Omoda e Jaecoo planejam produção no Brasil em 2027

As marcas Omoda e Jaecoo, ligadas ao grupo chinês Chery, avançam em seus planos de produção industrial no Brasil com início previsto para 2027. A estratégia inclui a fabricação local de veículos e a introdução de um modelo elétrico compacto, voltado ao mercado nacional e alinhado à expansão das montadoras chinesas na América do Sul.

Segundo informações, a produção deve ocorrer em uma fábrica já existente, que passará por adaptações para atender às necessidades técnicas e regulatórias das novas marcas. A escolha por iniciar a operação com uma linha de montagem local busca reduzir custos logísticos, tornar os preços mais competitivos e facilitar o acesso a incentivos fiscais vinculados à produção nacional.

Muitos modelos

O portfólio previsto inclui um carro elétrico compacto, segmento considerado estratégico para a ampliação da mobilidade elétrica no Brasil. A aposta em um modelo de menor porte dialoga com o perfil do consumidor brasileiro, que prioriza veículos urbanos, eficiência energética e custos de aquisição mais baixos, além de atender às exigências de uso em grandes centros urbanos.

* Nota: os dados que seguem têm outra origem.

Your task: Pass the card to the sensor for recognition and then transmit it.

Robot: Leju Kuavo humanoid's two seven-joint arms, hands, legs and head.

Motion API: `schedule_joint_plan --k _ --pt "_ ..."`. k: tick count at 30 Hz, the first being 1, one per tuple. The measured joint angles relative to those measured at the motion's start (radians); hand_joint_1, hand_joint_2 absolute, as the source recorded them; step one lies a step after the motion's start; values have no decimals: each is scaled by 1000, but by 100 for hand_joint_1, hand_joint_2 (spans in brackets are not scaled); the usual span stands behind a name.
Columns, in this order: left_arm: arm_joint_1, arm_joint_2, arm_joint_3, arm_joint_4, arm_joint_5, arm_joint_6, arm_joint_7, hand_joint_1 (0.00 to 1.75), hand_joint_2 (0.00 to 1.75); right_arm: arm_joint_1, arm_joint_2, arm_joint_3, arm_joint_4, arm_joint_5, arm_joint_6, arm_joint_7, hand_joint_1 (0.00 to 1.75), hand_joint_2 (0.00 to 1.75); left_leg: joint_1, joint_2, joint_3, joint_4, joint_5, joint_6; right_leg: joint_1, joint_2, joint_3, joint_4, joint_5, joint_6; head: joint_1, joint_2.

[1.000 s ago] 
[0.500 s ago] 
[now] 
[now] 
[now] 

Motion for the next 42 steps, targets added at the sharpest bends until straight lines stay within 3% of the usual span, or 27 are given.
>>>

Antes do início da produção local, Omoda e Jaecoo devem operar com veículos importados, estratégia comum entre novas marcas que entram no mercado brasileiro. Esse período será utilizado para consolidar a rede de concessionárias, estruturar o pós-venda e avaliar a receptividade dos consumidores aos modelos oferecidos, incluindo opções eletrificadas e híbridas.

A chegada das duas marcas ocorre em um contexto de aumento da presença de fabricantes chinesas no Brasil, que vêm ampliando investimentos em eletrificação, conectividade e novos modelos de negócios. Esse cenário intensifica a concorrência no setor automotivo, especialmente nos segmentos de SUVs e veículos elétricos, pressionando marcas já estabelecidas a reverem estratégias e portfólios.

Especialistas do setor avaliam que a produção local também pode acelerar a adoção de carros elétricos no país, desde que acompanhada de preços competitivos, expansão da infraestrutura de recarga e políticas públicas de incentivo.